A new park is seemingly in the cards—if still a few years off—for North Long Beach residents living along the 91 Freeway, an area of town lacking in green space.
The Hamilton Loop park is a greenbelt connector set to run along the freeway from Myrtle Avenue to Walnut avenue. Community outreach workshops concluded in November, which included survey sessions where residents advised city planners as to what they would want the park to look like. The project is now moving to the City Council where they can view the community’s desires through the vision plan for the park.
Meredith Reynolds, manager with the city’s Park Planning and Partnerships Bureau, said the City Council could vote on Jan. 19 to extend a use permit with CalTrans—the government entity that owns the land along the freeway. In the meantime, Reynolds’ staff is seeking grants and other methods money to pay for the construction of the park.
A $50,000 grant from Kaiser Permanente was originally used to pay for the community outreach sessions. Reynolds said no money from that grant is left over to fund the actual construction, but she’s confident her team will locate funding.
Negotiations for how much the city should pay CalTrans to use the land are lengthy, and Reynolds anticipates that people won’t see construction around the park for a few more years.
According to Reynolds, the city has a goal to provide 8 acres of open space per 1,000 residents. Currently, Long Beach provides 5.6 acres citywide. In North Long Beach, there are just 0.9 acres per 1,000 residents.
“Definitely one of our communities of color with environmental issues,” Reynolds said. “Parks provide healthy options and help with our community’s health.”
Residents in the area have been advocating for green space for years now. Renette Mazza, managing board member for the Hamilton Neighborhood Association, said efforts to lobby for a park began in 2015.

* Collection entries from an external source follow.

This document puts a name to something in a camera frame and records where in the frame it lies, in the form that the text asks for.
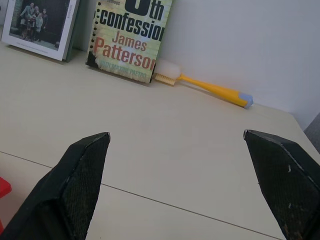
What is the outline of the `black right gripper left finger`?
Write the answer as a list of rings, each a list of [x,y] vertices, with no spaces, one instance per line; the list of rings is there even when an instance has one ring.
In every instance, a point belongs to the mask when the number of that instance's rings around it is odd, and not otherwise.
[[[108,132],[68,147],[0,234],[0,240],[86,240],[98,201]]]

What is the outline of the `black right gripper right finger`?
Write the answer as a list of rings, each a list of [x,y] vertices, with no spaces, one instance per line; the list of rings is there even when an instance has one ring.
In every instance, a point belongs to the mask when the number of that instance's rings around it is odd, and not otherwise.
[[[286,240],[320,240],[320,165],[296,142],[246,129],[259,187]]]

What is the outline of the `red plastic bin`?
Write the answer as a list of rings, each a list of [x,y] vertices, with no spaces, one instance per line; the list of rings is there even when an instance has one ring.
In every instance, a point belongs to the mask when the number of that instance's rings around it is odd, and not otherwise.
[[[0,199],[12,191],[11,184],[0,177]],[[0,220],[0,234],[4,231],[2,221]]]

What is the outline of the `yellow toothbrush with white cap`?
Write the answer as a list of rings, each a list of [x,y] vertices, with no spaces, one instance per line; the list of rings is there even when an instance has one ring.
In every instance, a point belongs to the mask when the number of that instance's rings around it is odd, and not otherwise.
[[[251,95],[234,89],[192,79],[184,75],[178,65],[164,59],[157,60],[152,78],[158,82],[171,86],[174,86],[175,83],[179,81],[184,81],[245,109],[250,108],[254,104],[254,100]]]

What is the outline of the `white book with family photo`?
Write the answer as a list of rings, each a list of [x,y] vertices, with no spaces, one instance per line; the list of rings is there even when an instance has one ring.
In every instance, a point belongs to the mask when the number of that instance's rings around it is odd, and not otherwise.
[[[81,0],[8,0],[1,41],[58,61],[70,60]]]

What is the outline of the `James Patterson paperback book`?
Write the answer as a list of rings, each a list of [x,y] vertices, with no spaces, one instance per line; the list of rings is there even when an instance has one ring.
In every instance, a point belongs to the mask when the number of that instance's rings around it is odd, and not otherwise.
[[[173,1],[97,0],[86,65],[150,83]]]

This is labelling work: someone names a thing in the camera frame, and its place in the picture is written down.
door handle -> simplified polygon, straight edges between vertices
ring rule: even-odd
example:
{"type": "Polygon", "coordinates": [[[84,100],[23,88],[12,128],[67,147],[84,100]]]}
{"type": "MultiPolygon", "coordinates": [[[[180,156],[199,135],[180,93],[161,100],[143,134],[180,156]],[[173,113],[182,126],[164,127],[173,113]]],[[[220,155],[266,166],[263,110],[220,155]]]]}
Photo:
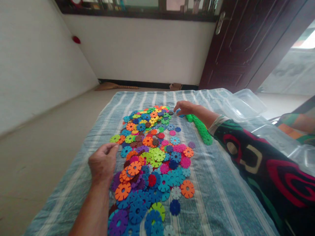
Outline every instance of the door handle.
{"type": "Polygon", "coordinates": [[[218,22],[218,26],[217,26],[217,29],[216,29],[216,35],[218,35],[220,33],[221,27],[222,27],[222,24],[223,24],[224,20],[230,20],[229,18],[225,18],[225,11],[221,12],[221,15],[220,15],[220,18],[219,18],[219,22],[218,22]]]}

cardboard box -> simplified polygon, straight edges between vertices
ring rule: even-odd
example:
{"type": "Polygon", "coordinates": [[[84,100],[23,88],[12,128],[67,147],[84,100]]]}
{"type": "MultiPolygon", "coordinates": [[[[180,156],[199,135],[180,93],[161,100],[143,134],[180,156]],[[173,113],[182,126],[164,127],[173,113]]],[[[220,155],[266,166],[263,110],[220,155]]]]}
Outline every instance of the cardboard box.
{"type": "Polygon", "coordinates": [[[171,91],[179,91],[179,90],[181,90],[182,87],[183,87],[183,85],[179,84],[179,83],[170,84],[170,90],[171,91]]]}

broom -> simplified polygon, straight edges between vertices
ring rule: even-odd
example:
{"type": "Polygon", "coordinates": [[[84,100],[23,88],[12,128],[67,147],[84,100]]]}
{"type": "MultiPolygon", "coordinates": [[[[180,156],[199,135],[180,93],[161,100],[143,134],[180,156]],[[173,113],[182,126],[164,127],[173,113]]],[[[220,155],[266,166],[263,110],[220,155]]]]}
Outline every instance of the broom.
{"type": "Polygon", "coordinates": [[[123,86],[123,85],[118,85],[111,82],[104,82],[103,84],[98,86],[95,89],[95,91],[102,91],[102,90],[108,90],[108,89],[139,89],[139,88],[135,86],[123,86]]]}

striped blanket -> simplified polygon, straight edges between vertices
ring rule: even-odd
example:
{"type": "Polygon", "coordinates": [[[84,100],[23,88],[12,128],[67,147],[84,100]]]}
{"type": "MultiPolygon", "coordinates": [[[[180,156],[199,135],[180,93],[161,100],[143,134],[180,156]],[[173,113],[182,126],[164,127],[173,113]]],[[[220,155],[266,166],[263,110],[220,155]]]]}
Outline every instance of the striped blanket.
{"type": "MultiPolygon", "coordinates": [[[[224,114],[222,103],[230,94],[225,89],[116,93],[100,113],[70,168],[25,235],[69,233],[91,184],[87,159],[98,147],[108,143],[110,137],[120,133],[124,116],[154,105],[173,108],[181,100],[224,114]]],[[[224,149],[216,141],[211,146],[204,145],[194,123],[189,123],[186,118],[174,117],[170,123],[182,129],[179,137],[184,143],[196,143],[189,177],[196,191],[192,199],[179,199],[181,212],[178,216],[170,214],[170,199],[163,202],[166,209],[163,225],[172,225],[178,235],[278,235],[272,220],[240,177],[224,149]]],[[[242,123],[242,126],[252,131],[267,123],[259,117],[242,123]]],[[[124,161],[117,154],[115,172],[123,169],[124,161]]],[[[110,193],[110,205],[114,201],[110,193]]],[[[140,235],[145,235],[143,222],[140,235]]]]}

window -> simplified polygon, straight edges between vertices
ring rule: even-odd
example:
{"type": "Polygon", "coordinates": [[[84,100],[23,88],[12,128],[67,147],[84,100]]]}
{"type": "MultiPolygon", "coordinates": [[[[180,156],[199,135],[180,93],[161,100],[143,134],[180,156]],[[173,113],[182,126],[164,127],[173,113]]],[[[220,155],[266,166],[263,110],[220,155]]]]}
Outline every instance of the window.
{"type": "Polygon", "coordinates": [[[63,14],[216,22],[222,0],[55,0],[63,14]]]}
{"type": "Polygon", "coordinates": [[[315,20],[303,32],[292,48],[313,49],[315,48],[315,20]]]}

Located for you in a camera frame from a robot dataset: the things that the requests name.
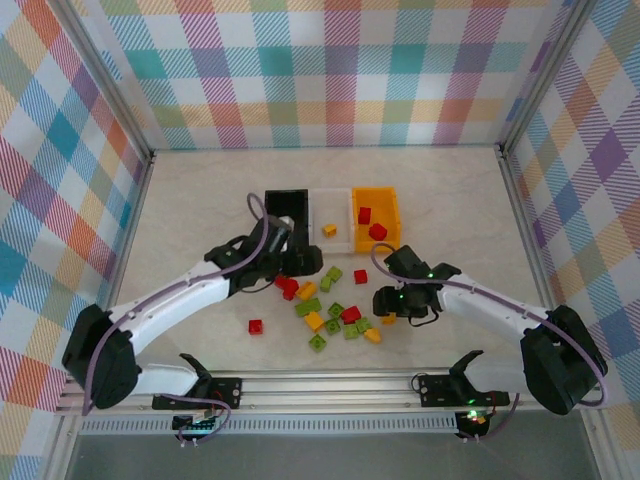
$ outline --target red block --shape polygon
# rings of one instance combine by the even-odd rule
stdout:
[[[352,323],[356,323],[356,320],[360,320],[362,315],[360,314],[360,310],[358,307],[353,306],[347,308],[340,314],[340,318],[342,318],[345,325],[350,325]]]
[[[387,229],[379,223],[374,223],[369,227],[369,236],[378,242],[387,238]]]
[[[278,275],[276,276],[276,281],[274,283],[275,283],[275,286],[278,287],[280,290],[284,290],[288,282],[289,282],[289,279],[287,277],[285,277],[284,275]]]
[[[293,300],[293,297],[295,297],[298,288],[300,288],[300,285],[298,285],[297,280],[293,278],[287,278],[287,284],[284,287],[284,292],[282,292],[282,298],[289,301]]]
[[[367,271],[366,270],[356,270],[355,272],[353,272],[353,278],[356,281],[356,285],[360,285],[362,283],[367,283],[367,281],[369,280],[367,278]]]
[[[249,320],[249,335],[262,335],[262,320]]]
[[[358,224],[369,225],[371,223],[371,209],[369,207],[360,207],[358,212]]]

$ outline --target green block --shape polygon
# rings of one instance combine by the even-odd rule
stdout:
[[[340,270],[338,267],[331,267],[327,272],[326,276],[329,277],[334,282],[337,282],[338,280],[340,280],[340,277],[342,276],[342,270]]]
[[[320,300],[312,298],[306,302],[299,303],[295,308],[298,316],[304,317],[305,315],[309,315],[311,312],[319,312],[322,310],[322,305],[320,305]]]
[[[332,318],[331,320],[327,320],[324,324],[324,328],[327,329],[327,333],[329,333],[329,335],[338,333],[341,330],[340,322],[335,318]]]
[[[358,327],[354,324],[344,326],[344,338],[351,340],[353,338],[358,338],[359,336],[360,332],[358,332]]]
[[[319,353],[327,346],[327,341],[320,335],[315,335],[311,340],[309,340],[309,346],[313,348],[316,353]]]
[[[340,305],[338,302],[334,302],[333,305],[329,307],[327,310],[331,315],[331,318],[338,318],[342,312],[344,312],[344,307]]]
[[[356,320],[356,328],[358,329],[359,333],[364,333],[370,328],[373,328],[373,326],[371,325],[371,322],[367,317],[362,317]]]
[[[329,293],[329,290],[331,290],[332,282],[333,280],[331,280],[330,277],[322,277],[322,280],[320,280],[320,291]]]

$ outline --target yellow block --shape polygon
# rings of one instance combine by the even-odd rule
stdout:
[[[383,325],[393,325],[394,323],[396,323],[396,314],[392,313],[391,315],[387,315],[386,317],[381,317],[380,320],[382,321]]]
[[[313,295],[318,291],[318,287],[313,282],[307,282],[302,284],[302,286],[296,292],[296,297],[298,297],[303,302],[309,300]]]
[[[336,233],[338,233],[338,227],[336,227],[333,223],[330,223],[329,225],[325,225],[324,227],[322,227],[322,232],[327,238],[335,237]]]
[[[318,333],[324,326],[324,320],[318,312],[311,312],[309,315],[305,315],[304,321],[307,322],[307,325],[313,330],[313,333]]]
[[[364,337],[371,343],[380,343],[382,341],[380,330],[378,330],[377,328],[370,328],[369,330],[364,332]]]

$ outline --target orange bin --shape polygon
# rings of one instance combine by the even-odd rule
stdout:
[[[354,243],[355,251],[369,253],[376,240],[369,236],[369,227],[379,223],[387,229],[387,238],[383,241],[400,248],[402,223],[398,212],[398,200],[393,187],[356,187],[351,190],[353,200]],[[358,224],[358,212],[360,207],[371,209],[371,222],[369,225]]]

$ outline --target plaid fabric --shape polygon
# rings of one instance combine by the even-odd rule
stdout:
[[[547,36],[542,43],[542,47],[540,47],[540,50],[536,55],[536,59],[531,64],[531,68],[529,69],[525,81],[522,84],[520,93],[518,93],[515,102],[513,102],[511,110],[509,110],[507,120],[504,122],[502,130],[500,132],[500,143],[504,141],[505,137],[511,130],[511,126],[513,125],[513,120],[515,119],[516,114],[519,113],[524,100],[529,96],[531,90],[533,89],[533,86],[537,83],[538,77],[540,75],[540,69],[542,65],[544,65],[547,56],[553,51],[553,46],[558,41],[558,38],[562,33],[562,28],[564,27],[567,18],[569,18],[569,14],[571,13],[571,10],[575,3],[576,0],[564,0],[562,2],[562,6],[560,7],[556,18],[553,21],[553,25],[549,29],[549,32],[547,33]]]
[[[150,141],[172,149],[493,143],[549,4],[83,2],[114,75],[138,81]]]
[[[515,153],[554,294],[609,360],[640,478],[640,2],[598,2]]]
[[[0,479],[29,479],[69,330],[105,299],[142,162],[45,1],[0,12]]]

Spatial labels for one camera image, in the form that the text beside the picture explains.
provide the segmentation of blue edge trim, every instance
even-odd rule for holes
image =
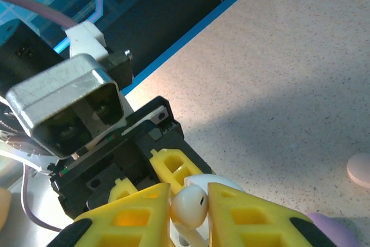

“We looked at the area and decided this would be a good place for a park,” Mazza said. In 2018, there was a push from the city to develop green space in the area.
“We saw that as the opportunity to rally support,” she said.
Small community-run pocket parks and gardens began popping up along the freeway as an example of what could be developed. After listening to their needs, the city pushed forward with a project that residents had envisioned.
Both Mazza and Reynolds noted that CalTrans’ upcoming plan to expand the 91 Freeway could benefit the development of the park. Reynolds said any movement of brush and fencing could speed up the process later down the road when crews begin working on the project. Mazza said that while there is some pushback from nearby residents against the freeway expansion, she believes the benefits are worth it.
“Although no one wants to see the freeway expansion, the tradeoff is worth it,” Mazza said.
As electric cars begin phasing onto state roads in 2035, Mazza hopes this will reduce vehicle emissions. The anticipated addition of park enhancements, such as new lighting, bike paths and walkways, will help keep the area safer, Mazza said. Currently, the slopes along the freeway are dilapidated with blight, which welcome people to camp near the freeway.
“Right now, the area is not kept up and it’s a bit of an eyesore,” Mazza said. “If it turns into a park, then it will be maintained better.”